### What you need to do:
Only one span of the listing below should come back. It runs from the line with "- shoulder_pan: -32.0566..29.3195" through the line with "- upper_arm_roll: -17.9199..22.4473", and each of its lines must be reproduced exactly.

### Raw data:
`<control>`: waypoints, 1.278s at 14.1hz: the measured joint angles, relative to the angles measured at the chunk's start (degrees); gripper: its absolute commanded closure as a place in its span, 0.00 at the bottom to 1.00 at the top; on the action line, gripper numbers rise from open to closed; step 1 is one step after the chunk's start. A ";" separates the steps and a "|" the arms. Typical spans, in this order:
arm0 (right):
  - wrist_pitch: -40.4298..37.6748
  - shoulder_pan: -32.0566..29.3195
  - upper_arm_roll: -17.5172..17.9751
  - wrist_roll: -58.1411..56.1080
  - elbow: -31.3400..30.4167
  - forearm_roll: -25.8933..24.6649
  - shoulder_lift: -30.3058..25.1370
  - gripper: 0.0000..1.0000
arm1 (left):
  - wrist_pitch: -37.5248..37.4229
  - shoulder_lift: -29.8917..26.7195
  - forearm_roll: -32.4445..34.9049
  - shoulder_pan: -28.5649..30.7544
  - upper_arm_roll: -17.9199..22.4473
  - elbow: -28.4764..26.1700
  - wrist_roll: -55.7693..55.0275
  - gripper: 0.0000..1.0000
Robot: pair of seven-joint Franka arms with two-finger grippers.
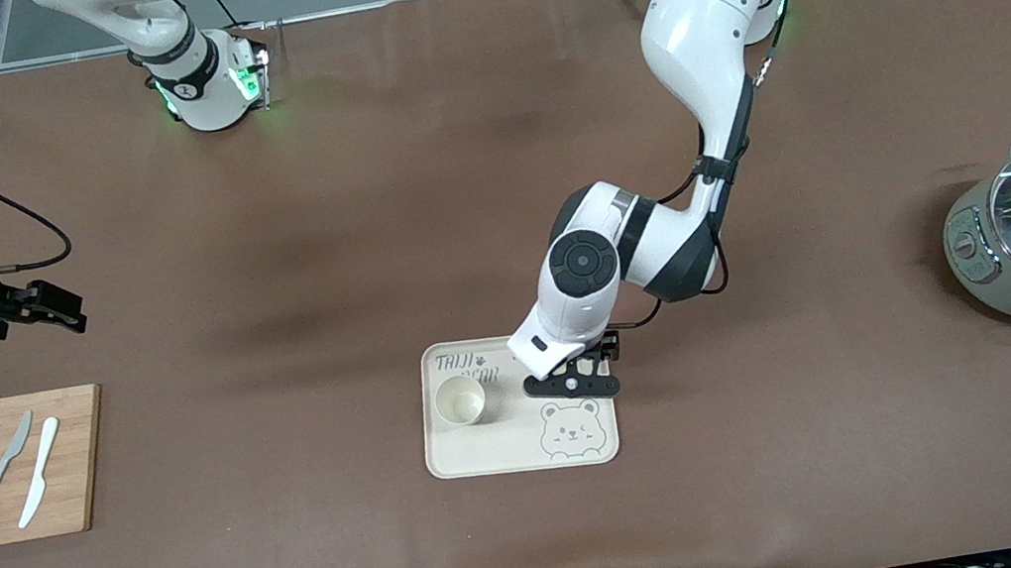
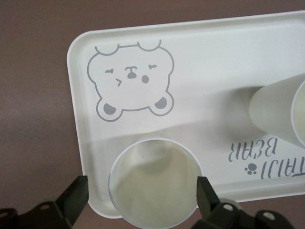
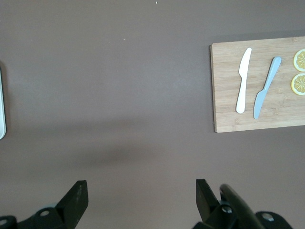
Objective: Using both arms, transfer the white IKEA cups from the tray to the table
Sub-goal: 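Close the left gripper on the rim of the white cup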
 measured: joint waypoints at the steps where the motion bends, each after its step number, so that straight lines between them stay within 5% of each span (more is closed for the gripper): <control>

### Task result:
  - shoulder_pan: -32.0566..29.3195
  - upper_arm_roll: -17.5172..17.9751
  - wrist_roll: -58.1411..56.1080
  - elbow: -31.3400..30.4167
  - forearm_roll: -25.8933..24.6649
  - shoulder_lift: -30.3058..25.1370
  - gripper: 0.0000..1.0000
arm1 (left):
  - wrist_pitch: -37.5248..37.4229
  - shoulder_lift: -29.8917..26.7195
  - forearm_roll: -32.4445..34.9049
  - shoulder_pan: -28.5649..30.7544
  - upper_arm_roll: -17.9199..22.4473

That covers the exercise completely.